= TASK STATEMENT =
Go through the records below from the first line and print each one exactly, stopping after the line that contains "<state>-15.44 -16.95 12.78". Do not print pictures or anything past that line.

Stored data:
_ _ _ _ _ _ _

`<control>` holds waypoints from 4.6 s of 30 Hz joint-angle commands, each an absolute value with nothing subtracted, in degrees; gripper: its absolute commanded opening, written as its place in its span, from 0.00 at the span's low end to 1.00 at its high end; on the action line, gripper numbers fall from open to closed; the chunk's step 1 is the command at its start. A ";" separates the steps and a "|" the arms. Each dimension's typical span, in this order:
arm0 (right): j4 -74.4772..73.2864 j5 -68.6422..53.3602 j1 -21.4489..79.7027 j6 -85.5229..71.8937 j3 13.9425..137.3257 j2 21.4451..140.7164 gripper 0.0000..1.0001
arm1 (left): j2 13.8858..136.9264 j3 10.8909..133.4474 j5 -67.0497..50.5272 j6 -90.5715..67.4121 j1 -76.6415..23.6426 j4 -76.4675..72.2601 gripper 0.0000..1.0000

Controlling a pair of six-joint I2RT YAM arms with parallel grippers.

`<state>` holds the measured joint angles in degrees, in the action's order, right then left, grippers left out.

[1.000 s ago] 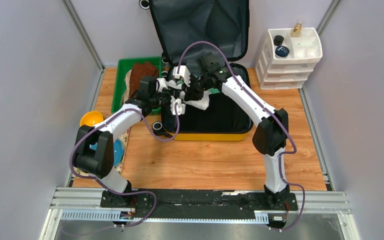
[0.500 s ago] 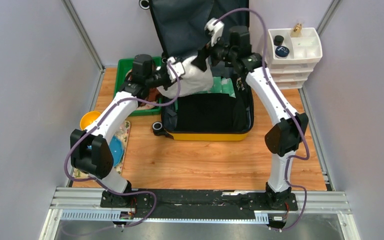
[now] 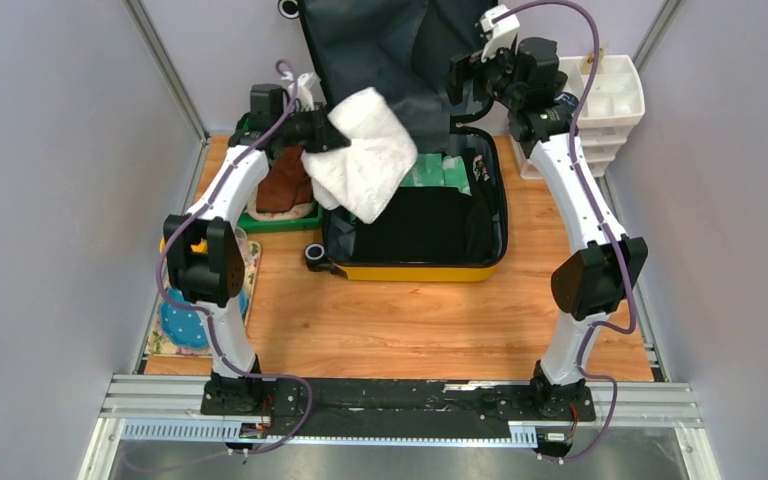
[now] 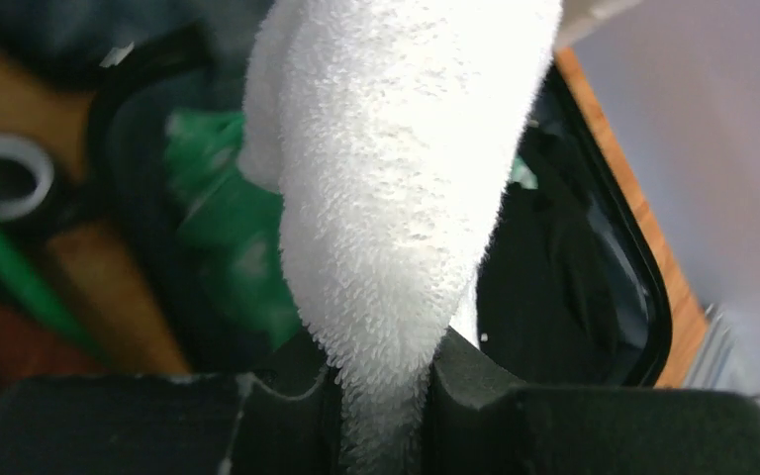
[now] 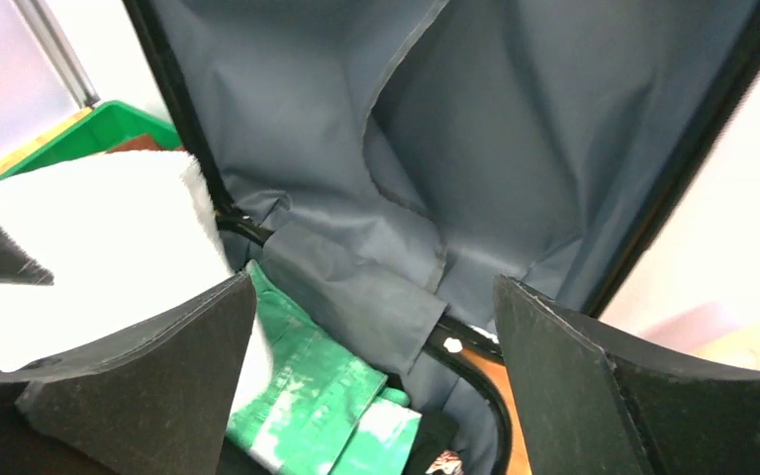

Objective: Open, take out, and arrange the luggage

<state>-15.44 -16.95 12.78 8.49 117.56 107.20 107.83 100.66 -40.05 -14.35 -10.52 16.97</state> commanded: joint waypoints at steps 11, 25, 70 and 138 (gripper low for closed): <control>-15.12 -17.75 13.62 9.67 115.49 105.20 0.97 | 114.52 100.81 -34.37 -25.49 3.42 17.76 0.00; -20.38 -18.81 14.59 11.25 119.09 107.31 0.97 | 118.65 92.82 -28.40 -29.97 13.88 5.63 0.00; -63.45 -29.26 17.05 38.14 127.70 123.39 0.84 | 103.71 92.20 -52.65 29.77 -3.83 30.92 0.81; -41.48 -40.25 28.13 35.59 102.57 110.04 0.00 | 93.25 56.52 -59.69 30.51 -14.59 -11.14 0.87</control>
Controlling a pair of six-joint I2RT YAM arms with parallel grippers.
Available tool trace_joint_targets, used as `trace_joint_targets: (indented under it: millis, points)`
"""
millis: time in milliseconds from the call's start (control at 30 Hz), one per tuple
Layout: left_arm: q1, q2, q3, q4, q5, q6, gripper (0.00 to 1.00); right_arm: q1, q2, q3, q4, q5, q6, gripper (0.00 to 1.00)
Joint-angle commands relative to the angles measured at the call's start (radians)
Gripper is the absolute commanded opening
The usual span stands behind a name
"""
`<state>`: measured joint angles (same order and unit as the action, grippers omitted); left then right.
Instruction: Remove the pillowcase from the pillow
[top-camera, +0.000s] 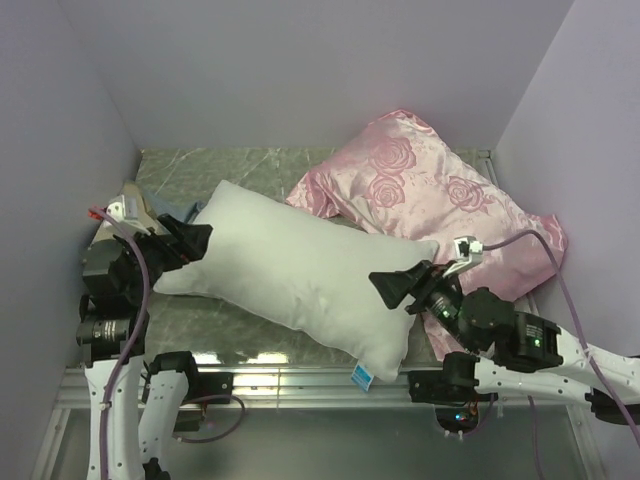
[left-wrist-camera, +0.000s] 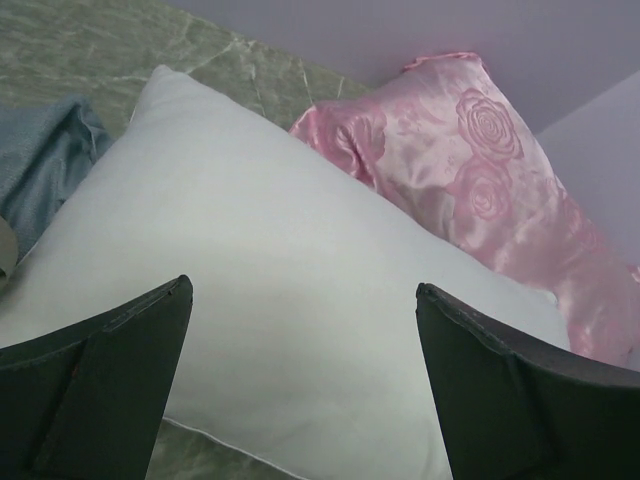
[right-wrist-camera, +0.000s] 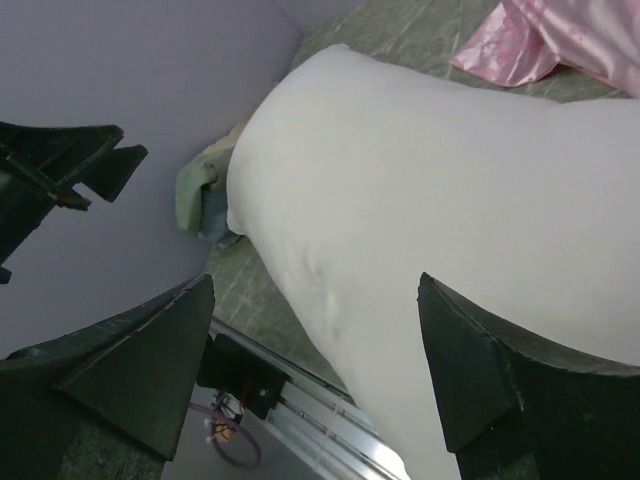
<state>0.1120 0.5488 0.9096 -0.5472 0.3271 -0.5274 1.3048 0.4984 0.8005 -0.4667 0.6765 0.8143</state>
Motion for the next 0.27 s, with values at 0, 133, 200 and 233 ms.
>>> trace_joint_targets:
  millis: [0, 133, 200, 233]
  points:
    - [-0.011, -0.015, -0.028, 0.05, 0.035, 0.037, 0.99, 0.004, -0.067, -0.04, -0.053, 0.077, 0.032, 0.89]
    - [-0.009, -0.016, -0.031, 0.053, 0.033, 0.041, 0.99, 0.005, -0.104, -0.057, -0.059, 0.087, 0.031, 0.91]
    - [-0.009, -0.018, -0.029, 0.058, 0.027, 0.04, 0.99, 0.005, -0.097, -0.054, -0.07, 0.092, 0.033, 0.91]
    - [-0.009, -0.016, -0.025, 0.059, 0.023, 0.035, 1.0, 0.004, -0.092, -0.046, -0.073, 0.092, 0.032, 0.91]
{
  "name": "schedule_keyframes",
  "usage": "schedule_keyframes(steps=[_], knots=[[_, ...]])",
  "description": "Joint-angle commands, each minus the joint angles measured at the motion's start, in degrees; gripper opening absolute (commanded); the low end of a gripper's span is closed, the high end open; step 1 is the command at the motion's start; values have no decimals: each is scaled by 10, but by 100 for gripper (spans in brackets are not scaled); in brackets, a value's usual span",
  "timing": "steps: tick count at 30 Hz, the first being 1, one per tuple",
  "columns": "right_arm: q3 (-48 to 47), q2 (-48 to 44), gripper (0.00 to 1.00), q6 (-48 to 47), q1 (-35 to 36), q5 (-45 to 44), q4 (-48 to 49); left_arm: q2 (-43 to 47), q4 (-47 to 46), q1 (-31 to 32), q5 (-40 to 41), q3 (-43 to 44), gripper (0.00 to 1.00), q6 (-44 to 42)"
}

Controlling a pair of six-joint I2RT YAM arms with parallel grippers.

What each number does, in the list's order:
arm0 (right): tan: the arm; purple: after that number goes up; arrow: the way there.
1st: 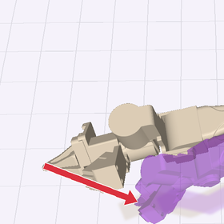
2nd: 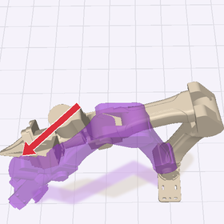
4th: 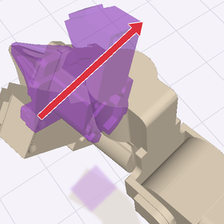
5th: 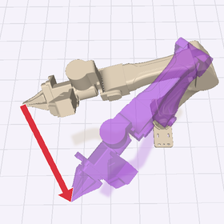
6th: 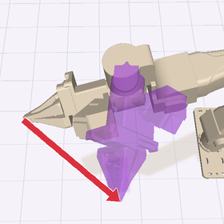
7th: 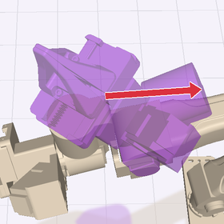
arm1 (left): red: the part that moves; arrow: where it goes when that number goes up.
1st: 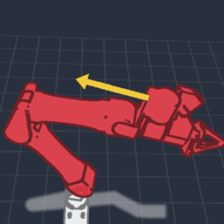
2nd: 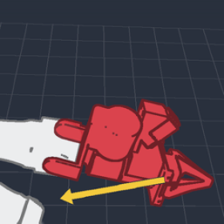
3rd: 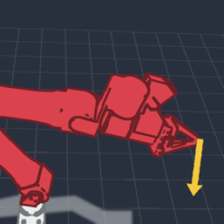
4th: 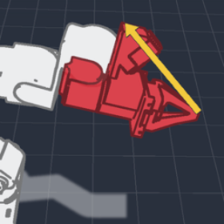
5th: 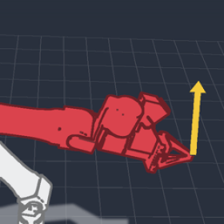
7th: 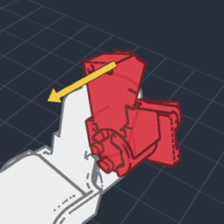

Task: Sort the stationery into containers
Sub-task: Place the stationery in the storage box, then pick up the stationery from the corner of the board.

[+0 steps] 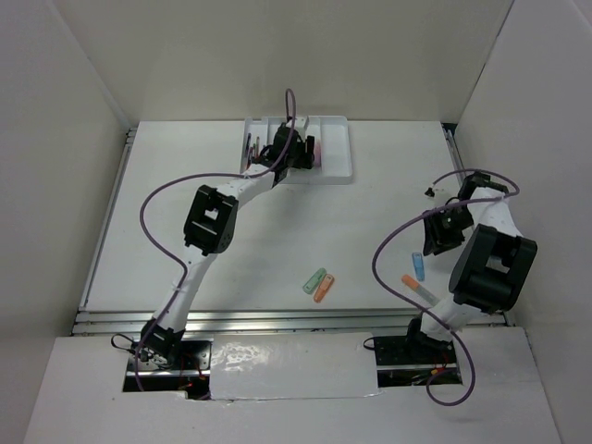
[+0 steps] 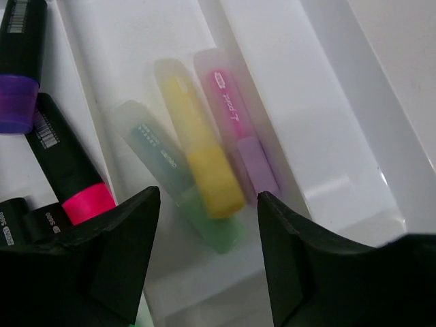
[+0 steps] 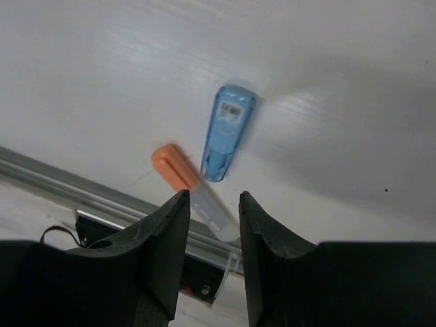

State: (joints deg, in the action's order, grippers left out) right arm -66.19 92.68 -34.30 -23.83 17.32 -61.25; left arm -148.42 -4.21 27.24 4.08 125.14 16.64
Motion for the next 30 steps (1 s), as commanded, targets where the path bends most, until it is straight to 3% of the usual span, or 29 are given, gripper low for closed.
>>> schedule_keyframes(steps=[1, 6, 14, 30], knots=[[9, -63, 42, -102, 19, 39, -55, 80, -65, 13, -28, -42, 74, -29], [67, -101, 40, -126, 69, -1, -40, 168, -70, 20, -36, -99, 80, -28], [150, -126, 44, -124, 141, -36, 19, 247, -2, 15, -75, -159, 88, -6], [187, -85, 49, -105, 201, -98, 98, 305, 34, 6, -108, -248, 94, 15]])
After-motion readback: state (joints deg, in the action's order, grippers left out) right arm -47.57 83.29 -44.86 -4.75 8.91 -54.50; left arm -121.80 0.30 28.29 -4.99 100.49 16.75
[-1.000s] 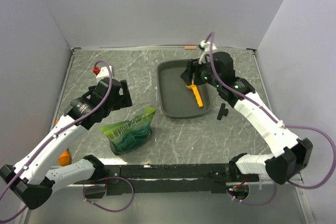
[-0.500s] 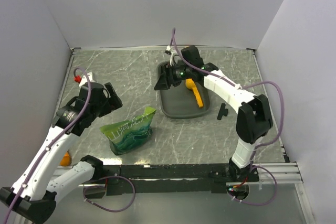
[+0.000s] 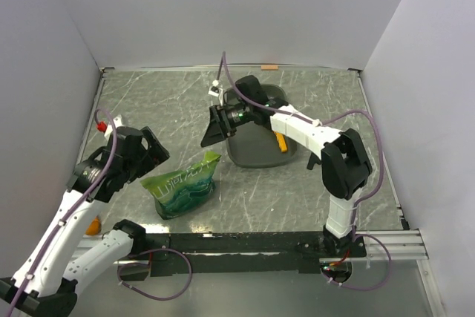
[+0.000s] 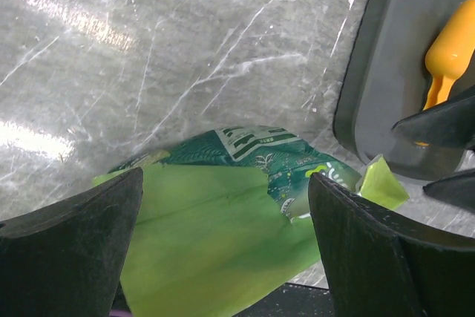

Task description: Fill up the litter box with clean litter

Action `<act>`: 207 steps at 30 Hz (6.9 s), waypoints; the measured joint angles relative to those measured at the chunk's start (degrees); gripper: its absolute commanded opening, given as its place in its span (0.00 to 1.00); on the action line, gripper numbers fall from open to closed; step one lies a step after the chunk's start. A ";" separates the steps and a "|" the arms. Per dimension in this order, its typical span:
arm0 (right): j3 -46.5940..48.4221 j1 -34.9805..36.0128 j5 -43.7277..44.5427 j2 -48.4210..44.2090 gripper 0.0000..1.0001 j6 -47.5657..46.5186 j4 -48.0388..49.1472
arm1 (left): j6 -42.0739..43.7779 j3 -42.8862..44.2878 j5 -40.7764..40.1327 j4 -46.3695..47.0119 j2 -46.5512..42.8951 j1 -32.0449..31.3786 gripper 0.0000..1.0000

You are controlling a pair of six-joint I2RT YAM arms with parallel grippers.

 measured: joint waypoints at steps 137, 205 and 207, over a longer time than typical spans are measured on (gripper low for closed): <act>-12.46 10.23 -4.26 -8.70 0.00 14.99 29.97 | 12.83 -0.90 11.58 10.51 -7.32 0.28 0.97; -18.60 3.93 37.53 -46.01 0.73 -12.41 -8.98 | 105.81 29.73 89.70 -5.53 35.28 17.46 0.01; -18.34 3.93 37.77 -44.06 0.73 -14.69 -8.39 | 106.68 29.59 90.25 -5.46 35.28 17.46 0.01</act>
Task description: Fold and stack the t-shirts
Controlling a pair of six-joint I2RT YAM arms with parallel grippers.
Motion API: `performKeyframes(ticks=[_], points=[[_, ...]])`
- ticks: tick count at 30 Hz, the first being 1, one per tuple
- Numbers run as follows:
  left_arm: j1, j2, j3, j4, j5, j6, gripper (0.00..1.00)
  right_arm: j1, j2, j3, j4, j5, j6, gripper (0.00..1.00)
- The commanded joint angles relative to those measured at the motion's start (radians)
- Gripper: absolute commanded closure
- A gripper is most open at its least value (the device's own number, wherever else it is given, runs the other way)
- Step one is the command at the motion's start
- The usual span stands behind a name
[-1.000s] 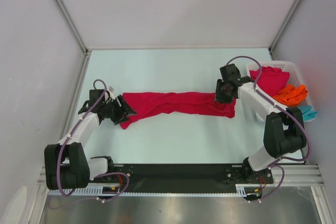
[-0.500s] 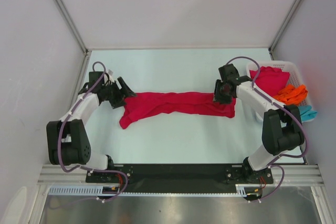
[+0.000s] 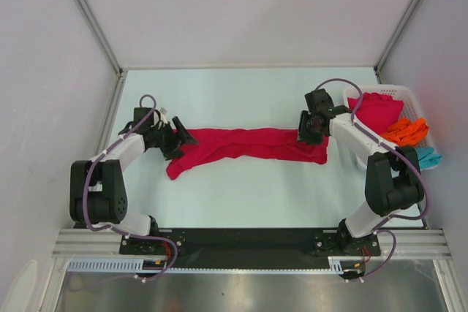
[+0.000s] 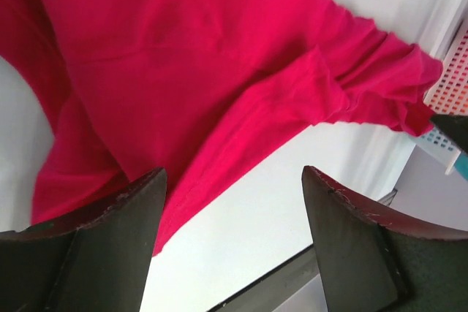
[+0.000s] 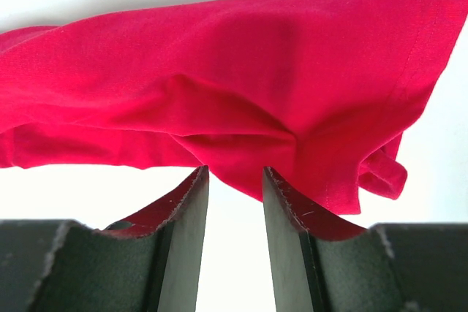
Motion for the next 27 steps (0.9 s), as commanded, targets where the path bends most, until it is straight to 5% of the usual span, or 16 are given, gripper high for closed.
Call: performKeyframes(ticks=[1, 10, 15, 16, 20, 23, 27], points=[[-0.016, 0.014, -0.016, 0.058, 0.037, -0.026, 0.2, -0.004, -0.047, 0.001, 0.017, -0.005, 0.007, 0.59], [-0.06, 0.022, -0.053, 0.075, 0.038, -0.032, 0.22, -0.01, -0.068, -0.018, 0.026, -0.013, 0.013, 0.59], [-0.076, 0.013, -0.077, 0.084, 0.044, -0.04, 0.32, -0.012, -0.067, -0.019, 0.026, -0.013, 0.013, 0.59], [-0.077, 0.004, -0.079, 0.083, 0.045, -0.04, 0.36, -0.012, -0.067, -0.019, 0.025, -0.013, 0.011, 0.59], [-0.077, -0.021, -0.102, 0.081, 0.051, -0.043, 0.88, -0.013, -0.067, -0.016, 0.028, -0.013, 0.01, 0.59], [-0.077, -0.046, -0.11, 0.067, 0.048, -0.038, 1.0, -0.015, -0.064, -0.013, 0.029, -0.016, 0.01, 0.59], [-0.079, -0.094, -0.108, 0.034, 0.028, -0.028, 1.0, -0.018, -0.058, -0.013, 0.037, -0.021, 0.01, 0.59]])
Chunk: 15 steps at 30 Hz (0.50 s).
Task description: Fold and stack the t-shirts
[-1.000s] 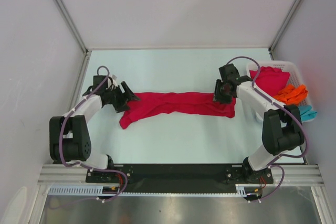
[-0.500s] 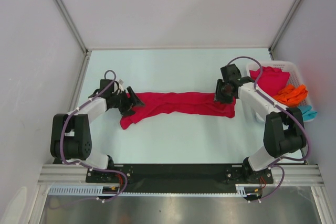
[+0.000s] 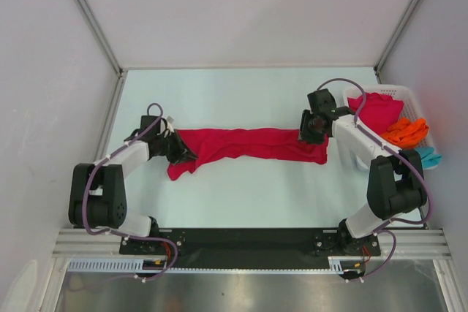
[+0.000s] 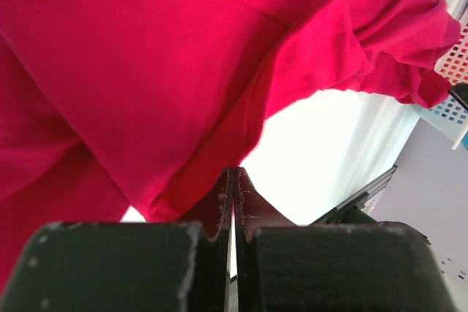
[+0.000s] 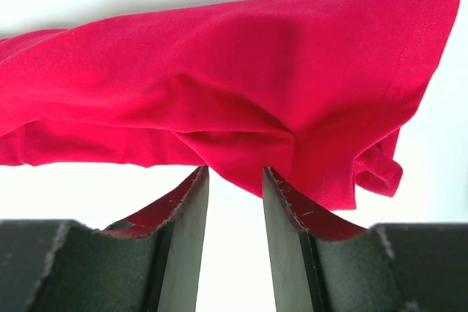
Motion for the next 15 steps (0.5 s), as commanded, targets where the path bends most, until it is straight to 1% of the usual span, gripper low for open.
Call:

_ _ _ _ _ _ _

= ANSWER BELOW =
`<control>` holds waypoints from 4.6 s of 30 Hz joint-angle commands, each an absolute value with nothing subtracted, in degrees; gripper: its absolute commanded opening, written as its place in its span, from 0.00 at the span's low end to 1.00 at its high end; on the action line, gripper numbers fall from open to closed; the chunk's step 1 is the command at its start. A ";" separates the steps and a "|" the arms. Each dimension's typical span, in this order:
arm0 (right): j4 -74.4772..73.2864 j5 -68.6422..53.3602 j1 -21.4489..79.7027 j6 -85.5229..71.8937 j3 13.9425..137.3257 j2 21.4451..140.7164 gripper 0.0000..1.0001
arm1 (left): j2 13.8858..136.9264 j3 10.8909..133.4474 j5 -67.0497..50.5272 j6 -90.5715..67.4121 j1 -76.6415..23.6426 j4 -76.4675..72.2601 gripper 0.0000..1.0000

Controlling a pair of six-joint I2RT YAM arms with parallel grippers.

`<state>` holds the measured joint angles in degrees, in the action's order, right then left, grippers left out.

[1.000 s ago] 
[0.500 s ago] 
[now] 
[now] 
[now] 

Objective: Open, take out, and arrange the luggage

<state>-15.44 -16.95 12.78 8.49 117.56 107.20 107.83 100.66 -40.05 -14.35 -10.52 16.97</state> commanded: joint waypoints at steps 11, 25, 70 and 138 (gripper low for closed): <control>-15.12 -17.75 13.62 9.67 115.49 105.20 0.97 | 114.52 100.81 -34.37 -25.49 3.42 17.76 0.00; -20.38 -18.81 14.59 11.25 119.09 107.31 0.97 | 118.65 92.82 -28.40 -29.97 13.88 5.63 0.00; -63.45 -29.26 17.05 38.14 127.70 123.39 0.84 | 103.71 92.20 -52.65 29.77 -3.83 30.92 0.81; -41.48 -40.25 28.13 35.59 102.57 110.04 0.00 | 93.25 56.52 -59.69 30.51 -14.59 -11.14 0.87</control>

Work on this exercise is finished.